Aim of the task |
The listing below begins with the first line you should copy; stop after the line containing "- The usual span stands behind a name", and drop every picture.
START Collected data
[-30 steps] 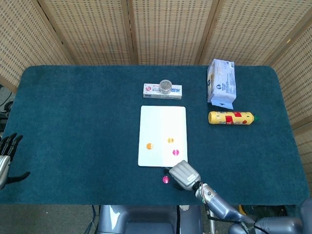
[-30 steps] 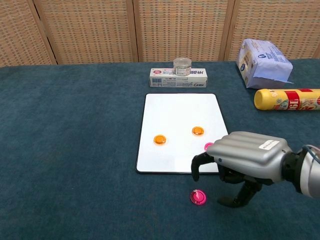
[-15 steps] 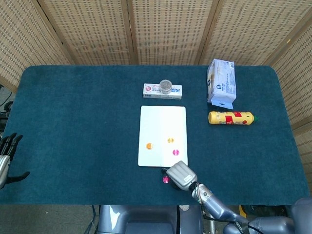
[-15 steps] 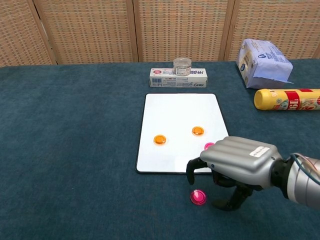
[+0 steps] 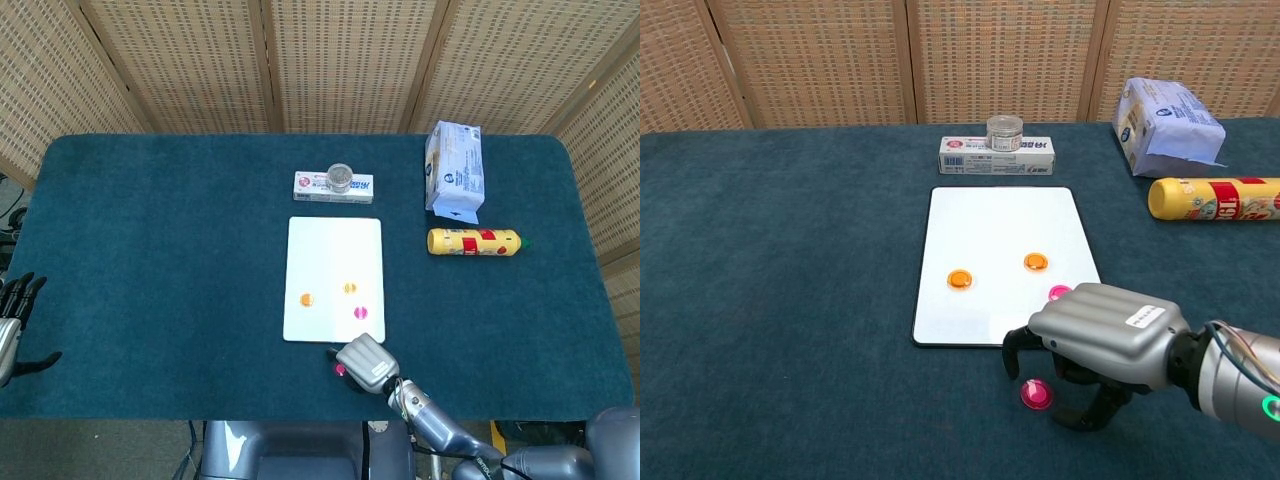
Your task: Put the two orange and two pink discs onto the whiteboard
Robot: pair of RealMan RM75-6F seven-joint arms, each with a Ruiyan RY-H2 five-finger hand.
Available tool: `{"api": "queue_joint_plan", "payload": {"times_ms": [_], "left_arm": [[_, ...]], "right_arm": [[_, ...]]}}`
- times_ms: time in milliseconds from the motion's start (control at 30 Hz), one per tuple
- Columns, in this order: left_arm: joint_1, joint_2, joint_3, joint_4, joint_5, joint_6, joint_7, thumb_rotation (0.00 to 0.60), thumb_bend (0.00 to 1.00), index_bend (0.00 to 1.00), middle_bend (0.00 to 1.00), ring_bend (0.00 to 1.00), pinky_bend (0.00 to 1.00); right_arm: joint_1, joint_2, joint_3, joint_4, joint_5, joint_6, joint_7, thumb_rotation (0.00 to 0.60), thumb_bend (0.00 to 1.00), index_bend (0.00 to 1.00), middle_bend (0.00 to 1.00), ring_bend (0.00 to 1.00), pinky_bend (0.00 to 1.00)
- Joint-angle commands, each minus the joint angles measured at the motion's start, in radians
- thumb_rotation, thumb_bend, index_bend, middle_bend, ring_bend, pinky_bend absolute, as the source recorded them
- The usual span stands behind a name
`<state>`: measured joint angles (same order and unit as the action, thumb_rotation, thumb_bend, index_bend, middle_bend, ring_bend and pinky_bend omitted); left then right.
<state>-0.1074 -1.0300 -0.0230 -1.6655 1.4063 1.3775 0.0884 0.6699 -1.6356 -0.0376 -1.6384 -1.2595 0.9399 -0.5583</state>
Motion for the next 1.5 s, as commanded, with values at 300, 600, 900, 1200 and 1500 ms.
{"api": "queue_joint_plan", "payload": {"times_ms": [300,600,900,1200,1500], "left_arm": [[0.000,0.000,0.000,0.000,0.000,0.000,-0.002,0.600,0.00,0.00,0.00,0.00,0.00],[0.000,0.001,-0.001,0.001,-0.001,0.001,-0.004,0.600,0.00,0.00,0.00,0.00,0.00],[0.000,0.001,0.000,0.001,-0.002,-0.001,-0.002,0.600,0.00,0.00,0.00,0.00,0.00],[-0.001,0.001,0.000,0.000,-0.002,-0.002,-0.002,0.600,0.00,0.00,0.00,0.00,0.00],[-0.001,0.000,0.000,0.000,-0.001,-0.002,0.000,0.600,0.00,0.00,0.00,0.00,0.00]], "right_arm": [[-0.001,-0.014,0.003,0.012,0.010,-0.006,-0.018,0.600,0.37,0.35,0.99,0.92,1.00],[-0.002,-0.025,0.005,0.027,0.020,-0.010,-0.026,0.600,0.38,0.36,0.99,0.92,1.00],[-0.008,-0.025,0.002,0.027,0.014,-0.009,-0.016,0.600,0.39,0.51,0.99,0.92,1.00],[-0.014,-0.025,0.004,0.041,0.014,-0.009,-0.005,0.600,0.40,0.56,0.99,0.92,1.00],[-0.020,-0.031,0.003,0.056,-0.011,-0.004,0.026,0.600,0.42,0.58,0.99,0.92,1.00]]}}
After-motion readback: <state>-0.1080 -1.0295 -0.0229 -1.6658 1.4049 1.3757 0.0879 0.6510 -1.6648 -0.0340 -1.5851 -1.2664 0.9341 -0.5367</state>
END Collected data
Result |
[-30 steps] 
[-30 steps] 
[-15 steps] 
[-15 steps] 
[+0 steps] 
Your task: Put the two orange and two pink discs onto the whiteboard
Robot: pair of RealMan RM75-6F seven-joint arms, each with a Ruiyan RY-H2 five-finger hand.
Available tool: `{"api": "queue_joint_plan", "payload": {"times_ms": [_], "left_arm": [[_, ...]], "right_arm": [[_, ...]]}}`
- times_ms: time in milliseconds from the motion's start (control at 30 Hz), one per tuple
- Columns, in this order: left_arm: joint_1, joint_2, joint_3, joint_4, joint_5, joint_6, joint_7, thumb_rotation (0.00 to 0.60), thumb_bend (0.00 to 1.00), index_bend (0.00 to 1.00), middle_bend (0.00 to 1.00), ring_bend (0.00 to 1.00), pinky_bend (0.00 to 1.00); right_arm: joint_1, joint_2, joint_3, joint_4, joint_5, joint_6, joint_7, thumb_rotation (0.00 to 0.60), thumb_bend (0.00 to 1.00), index_bend (0.00 to 1.00), middle_bend (0.00 to 1.00), ring_bend (0.00 to 1.00), pinky_bend (0.00 to 1.00)
- Joint-angle commands, each minus the joint angles measured at the motion's start, in radians
- thumb_rotation, thumb_bend, index_bend, middle_bend, ring_bend, pinky_bend absolute, as the source recorded them
- The usual span stands behind a name

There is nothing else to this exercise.